CANI ÖLDÜRESİYE SIKKIN

   İnsan durup dururken katil olur mu demeyin, oluyormuş. Bugün, bu hayatımın, belki de ömrümün son günü. Yaşantım tüm tekdüzeliğiyle birlikte yolunda. Şükretmem gerektiğini iyi biliyorum. Ama bunu yapamayacak kadar çok sıkıldım. Böyle söylememem gerektiğinin de farkındayım. Nankörlüğün bir cezası olsa gerek. Tüm bu farkındalıkların oluşturduğu huzursuzluk atmosferinde bir aşağı bir yukarı salınıyorum. Hissettiklerim tam anlamıyla mide bulantısı ve baş dönmesi. Yarından ve yarının getirebileceklerinden korkuyorum. Her gecenin bir sabahı olur yalanı var ya. Hani bazı geceler bitmek bilmez. Güneş doğar ortalık aydınlanır ancak içinin karanlığı kaybolmaz. Benimki ise tam tersi, gün öyle aydınlık öyle parlak, her şey öyle yolunda ve o yol öyle düz ki manzarayı izleyemeyecek kadar kamaşmış gözlerim, hiçbir şey seçemiyorum. Bu biraz da tatlı yemeye benziyor. İlk lokmanın lezzeti yemeye devam ettikçe yerini dilinde acılık bedeninde ise uyuşuklukluk hissine bırakır ya hani. Iste anlatmak istediklerim tam da bunlar. Umarım içinde bulunduğum ruh halini yeterince açıklayabilmişimdir. Anlaşılabilmem çok önemli. Çünkü yarından sonra başıma gelebileceklerin sorumluluğunu tamamen üzerime alacağım ve cezamı tek başıma zaten çekeceğim. Bu yeterince ağır gelecektir bir de insanların yersiz suçlamalarına katlanamam. Beni anlayın, anlamalısınız.
..............................
"Abi ayarladılar mı kadınları?"
"Oğlum hem de gerçek Rus lan!"

    İşte bilmem kaç yıllık aşkı bitiren mesaj bu idi. Gidince de "neden?"li sorular. Telefonda engelledim bu sefer ordan burdan; "tatlım neden cevap vermiyorsun, bir şey mi oldu?" mesajları. Her birini cevapsız bırakıp ondan olabildiğince uzağa kaçtım. Ben öyle kendine güveni tam, cesareti korkularından ağır biri değilim. Üstelik hayatımın hiçbir döneminde aptal olmadım.

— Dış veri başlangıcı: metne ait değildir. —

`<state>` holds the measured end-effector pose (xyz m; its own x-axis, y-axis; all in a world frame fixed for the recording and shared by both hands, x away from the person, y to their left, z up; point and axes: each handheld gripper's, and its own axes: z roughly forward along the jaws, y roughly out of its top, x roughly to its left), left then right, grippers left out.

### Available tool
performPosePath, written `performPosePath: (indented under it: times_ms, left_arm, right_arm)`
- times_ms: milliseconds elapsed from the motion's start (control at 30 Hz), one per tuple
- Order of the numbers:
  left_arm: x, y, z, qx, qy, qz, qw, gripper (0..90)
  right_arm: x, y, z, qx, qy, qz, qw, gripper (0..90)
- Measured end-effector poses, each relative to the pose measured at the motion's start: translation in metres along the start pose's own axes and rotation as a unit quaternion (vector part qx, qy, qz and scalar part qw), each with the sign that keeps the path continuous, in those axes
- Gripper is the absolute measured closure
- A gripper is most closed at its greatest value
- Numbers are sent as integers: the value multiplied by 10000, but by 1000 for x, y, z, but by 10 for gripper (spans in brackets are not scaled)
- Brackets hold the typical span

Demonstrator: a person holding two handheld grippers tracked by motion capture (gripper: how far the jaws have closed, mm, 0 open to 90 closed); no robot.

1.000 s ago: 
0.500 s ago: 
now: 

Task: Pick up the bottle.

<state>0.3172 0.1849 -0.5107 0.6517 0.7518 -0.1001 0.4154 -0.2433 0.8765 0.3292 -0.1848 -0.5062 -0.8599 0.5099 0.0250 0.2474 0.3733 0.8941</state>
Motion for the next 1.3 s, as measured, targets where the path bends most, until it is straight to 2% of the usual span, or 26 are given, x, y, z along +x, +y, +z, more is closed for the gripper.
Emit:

Olmamıştım. İşler ne kadar ciddileşirse ciddileşsin bir gün beni aldatma ihtimalinin yüzde yüz olduğuna inandığım bir adamla birliktelik düşünemezdim. Tabi ki o gün her şey yolun başındayken son buldu. Üzüldüm ancak aklım şiddetle başıma geldi. Öyle ki ağlayamadım bile. Ama o nasıl bir karar veriş ve huzurdur! Sonrası.. o tam bir muamma. İşte bununla evlenilir dediğim adamı buldum ve evlendik. Başlarda çok eğleniyorduk. Her şey öyle mükemmel görünüyordu ki bunun bir sonu olabileceğini; üstelik bu şekilde bitebileceğini hiç düşünemezdim. Son zamanlarda inişi bol günler yaşıyorduk. Kavgalarımızın ardı arkası gelmiyordu. Sudan sebepler asıl problemlere maske oluyor ve daha da şiddetli bir kavganın önüne geçiyordu. Ama geçecekti, her evlilikte olurdu böyle şeyler. Kahvelerimizi yan yana yudumlarken yarım bıraktığımız film serisini izlemeye başlayacaktık yeniden. Belki de bir çocuk.. Daha gezilecek çok yer, yapılacak çok şey var deyip de kaçındığımız ufaklık, belki de o onaracaktı ilişkimizin kırıklarını. Ama bu değildi olması gereken. Akşam iş çıkışı eve geldiğinde maskeler ortadan kalkmıştı ve celladımla yüz yüze gelmiştim. Ve bu birliktelik her akşam olduğu gibi, yemek sonrası kavgalarımızdan herhangi biri ardından evi terk etmesi ile son bulmayacaktı.
......
"Seni seviyorum, inan bana hep sevdim. Ama yetmiyor işte, olmuyor. Affet sevgilim."
    Son kez duyduğum sözler bunlardı. Bir zamanlar sevdiğim, güvenip de ruhumu adadığım adamdan duyduğum son sözler. Ardından hiç bitmeyecekmiş gibi gelen uğultu ile karışık tiz bir çınlama sesi. Böyle hayal etmemiştim oysa ki. Nerede benim için ağlayan, ağıt yakan çocuklarım, sevdiklerim? Acı, dayanılır gibi değil. Ben ne yaptım, ne oldu? Sesler neden bu kadar çabuk kesildi. Ne uğruna, ne için, neden?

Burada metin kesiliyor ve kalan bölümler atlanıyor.